* _WHAT IS BEING ASKED_: Find the word "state" in the listing, and copy out each line where it turns up.

* _RECORDED INFORMATION_:

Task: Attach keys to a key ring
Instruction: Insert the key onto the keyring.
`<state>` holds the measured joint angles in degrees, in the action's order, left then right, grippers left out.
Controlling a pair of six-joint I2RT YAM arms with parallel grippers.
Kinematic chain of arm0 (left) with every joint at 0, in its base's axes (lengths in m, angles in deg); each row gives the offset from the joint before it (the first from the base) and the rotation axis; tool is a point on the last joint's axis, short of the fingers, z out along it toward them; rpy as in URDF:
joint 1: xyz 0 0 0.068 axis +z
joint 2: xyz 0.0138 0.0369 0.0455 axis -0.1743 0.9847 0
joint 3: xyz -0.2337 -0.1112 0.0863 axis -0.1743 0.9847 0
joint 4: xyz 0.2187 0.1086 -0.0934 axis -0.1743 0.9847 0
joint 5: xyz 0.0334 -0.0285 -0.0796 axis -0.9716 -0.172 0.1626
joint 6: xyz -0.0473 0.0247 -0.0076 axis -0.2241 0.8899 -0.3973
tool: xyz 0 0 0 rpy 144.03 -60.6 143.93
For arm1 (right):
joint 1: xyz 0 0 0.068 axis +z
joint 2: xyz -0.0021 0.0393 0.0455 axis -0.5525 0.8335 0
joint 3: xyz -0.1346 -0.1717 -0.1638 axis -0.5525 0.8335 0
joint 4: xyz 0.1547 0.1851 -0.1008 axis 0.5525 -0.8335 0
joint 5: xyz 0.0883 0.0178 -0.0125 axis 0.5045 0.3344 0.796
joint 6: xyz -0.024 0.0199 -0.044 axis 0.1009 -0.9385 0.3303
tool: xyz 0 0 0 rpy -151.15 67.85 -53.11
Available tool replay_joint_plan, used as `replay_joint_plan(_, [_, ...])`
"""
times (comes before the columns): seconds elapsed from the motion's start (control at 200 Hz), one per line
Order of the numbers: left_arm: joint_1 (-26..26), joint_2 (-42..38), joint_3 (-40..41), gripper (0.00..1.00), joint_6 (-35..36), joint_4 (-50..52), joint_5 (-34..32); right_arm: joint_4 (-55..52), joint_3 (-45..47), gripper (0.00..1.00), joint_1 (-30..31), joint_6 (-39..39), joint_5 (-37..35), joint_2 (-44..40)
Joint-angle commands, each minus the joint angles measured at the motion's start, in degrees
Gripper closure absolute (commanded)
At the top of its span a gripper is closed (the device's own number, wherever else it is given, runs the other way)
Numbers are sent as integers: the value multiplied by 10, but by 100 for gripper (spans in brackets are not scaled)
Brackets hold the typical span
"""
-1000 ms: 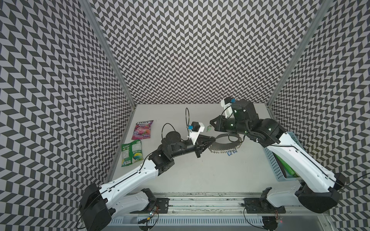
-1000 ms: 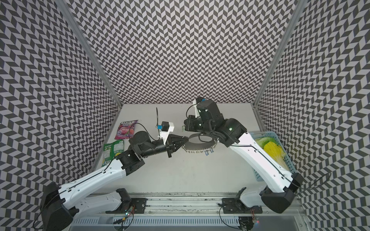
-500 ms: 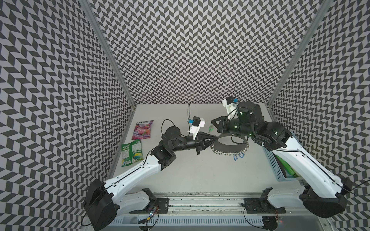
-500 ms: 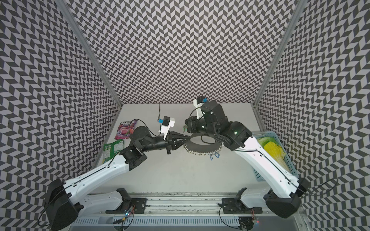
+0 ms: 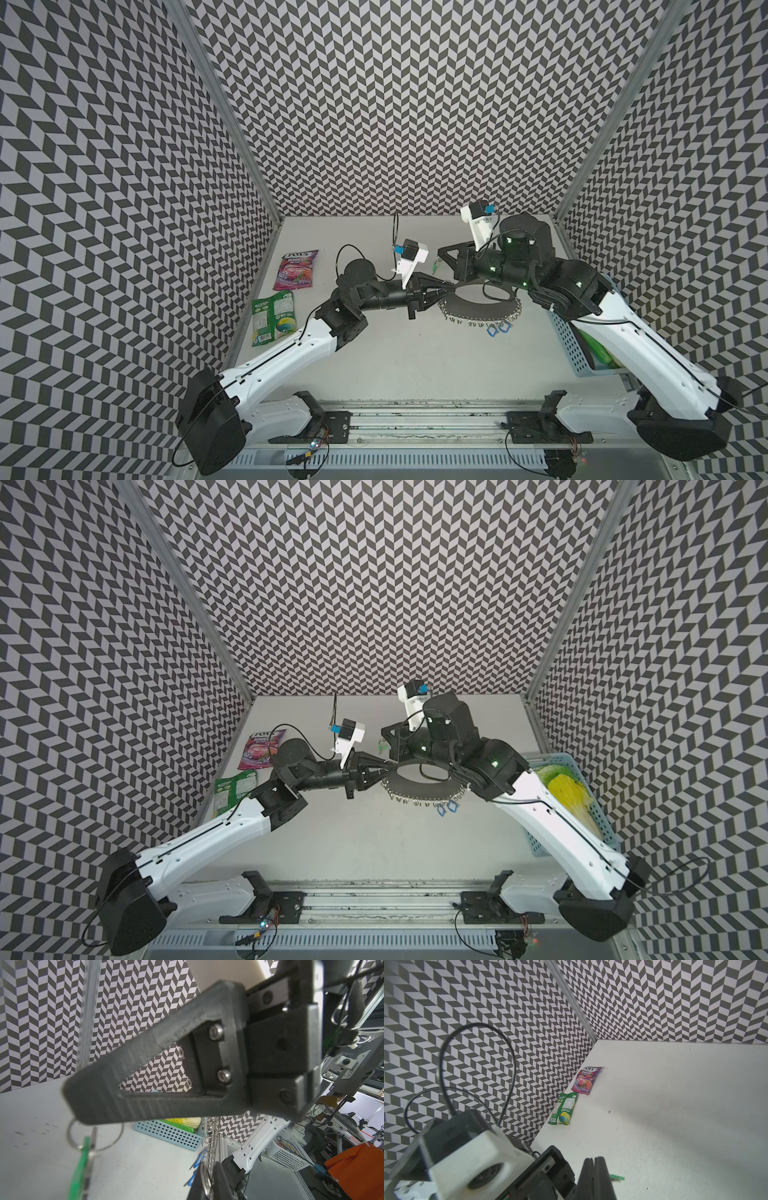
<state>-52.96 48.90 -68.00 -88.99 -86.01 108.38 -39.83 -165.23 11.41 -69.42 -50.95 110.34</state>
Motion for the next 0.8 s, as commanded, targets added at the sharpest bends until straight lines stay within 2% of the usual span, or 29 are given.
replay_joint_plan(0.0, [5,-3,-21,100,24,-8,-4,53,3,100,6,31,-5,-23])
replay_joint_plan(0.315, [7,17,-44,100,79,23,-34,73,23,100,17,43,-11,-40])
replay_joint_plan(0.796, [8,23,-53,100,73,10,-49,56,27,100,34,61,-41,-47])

* _RESULT FOR THIS TASK_:
`<state>` holds the measured joint angles in degrees, in the action's order, left then right, grippers left out.
<state>-52.96 48.90 -68.00 -88.99 -86.01 108.38 -39.83 -165.23 11.41 -69.42 -50.95 110.34</state>

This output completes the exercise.